There was still such an enthusiastic twinkle in Doc’s eyes, even as he was understandably that bit more stooped in appearance - already at 87 then - than I remembered whilst a young, run-around reporter getting the occasional routine soundbite from him, often at Parker’s request, while Moss was Western Province manager in their landmark-setting, golden years of 1982 to 1986 (Currie Cup winners every time).
At a time when rugby teams didn’t have a legion of behind-the-scenes assistants in varying capacities, as the more pampered pro souls do now, Moss was an almost necessarily pedantic, precise manager and he was affectionately nicknamed “Oumatjie” by many of the WP players.
He clearly treasured, and enduringly kept, his friends: the last time I ever saw him, albeit at a distance and probably around four years ago, he was lunching convivially on the terrace of the Vineyard Hotel (for so long the WP team’s “night before” base as a big home match loomed).
At his table on that sunny day, among others, were Dr Augie Cohen, long-time WP and Springbok team doctor (he died in 2014) and Gert Smal, a player during that WP heyday and nowadays director of rugby at Newlands.
You only had to have passing associations with Doc Moss to appreciate the deep humanism in him.
A particularly touching part of his memoir was his faithful presence at the hospital bedside of Chris Burger, the WP fullback who died after breaking his neck in a 1980 Currie Cup match in Bloemfontein.
“Chris was conscious and calm but his condition was slowly deteriorating. I was allowed to stay with him and I sat next to the bed holding his hand. He faced death with great courage and dignity.
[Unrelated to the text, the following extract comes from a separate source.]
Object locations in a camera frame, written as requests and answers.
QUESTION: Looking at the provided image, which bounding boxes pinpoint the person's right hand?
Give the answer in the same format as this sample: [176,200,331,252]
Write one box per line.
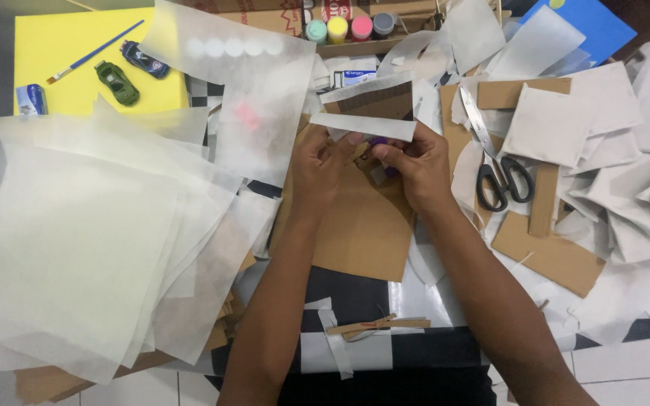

“He said to me: ‘Ek ken my God. Ek is gereed om te gaan’ (I know my God, I am ready to go). He died peacefully of respiratory failure early that Sunday morning.”
Dr Moss had many decades of dealings with Dr Danie Craven, South Africa’s widely-perceived “Mr Rugby” of an era past, not least because Craven was coach of those triumphant 1949 Boks Moss represented against New Zealand.
“You are an Ikey, but I like you,” he would apparently tell Moss reasonably often, an extraordinary tribute from the ultra-loyal custodian of Stellenbosch rugby.
“Once I was in his company,” Moss wrote amusingly in his book, “and after a match he called a young Stellenbosch student into his office.
“The player had played very badly and when questioned said to Dr Craven: ‘I did my best, sir’, to which the reply came very quickly ‘Well, don’t ever do your best again’.”
Cecil Moss, whose own “best” in life was indisputably rather good, leaves his wife of well over 60 years, Jill, and children Jaime and Tessa.